Scientists one step closer to interspecies organ transplants

A landmark study has reopened the door for xenotransplantation research (research into interspecies transplants).

A team of Chinese and US scientists have created gene-edited piglets that are free of harmful viruses that cause disease in humans. Scientists now believe that pig organs can be edited to prevent rejection when transplanted into the human body.

In a paper published in the journal Science on Thursday, researchers reported that they had successfully used CRISPR technology to “splice out” 25 porcine endogenous retroviruses (PERVs) from the genetic code of 37 piglets. The viruses are scattered throughout the pig genome and have the potential to cause bizarre and harmful retroviral infections in humans.

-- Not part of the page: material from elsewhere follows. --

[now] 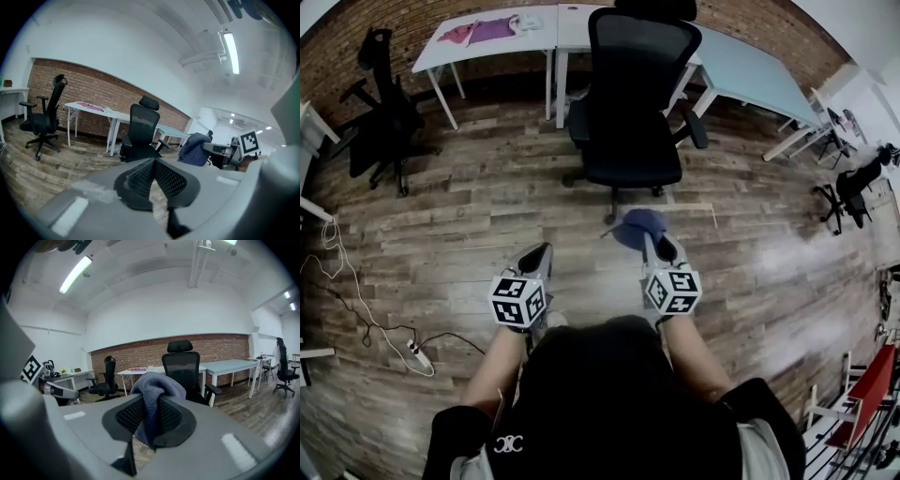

While safe and effective pig-to-human organ transplants are a long way off, the researchers are optimistic.

"We recognise we are still at the early stages of research and development”, Dr Luhan Yang, a coauthor of the paper, told the BBC. "We know we have an audacious vision of a world with no shortage of organs, that is very challenging, but that is also our motivation to remove mountains."

The next stage of the research, Yang says, will be to essentially “humanize” the pigs—modifying them enough that their organs can function in the human body. This involves immunological changes as well as making the tissues compatible and fixing blood-clotting issues.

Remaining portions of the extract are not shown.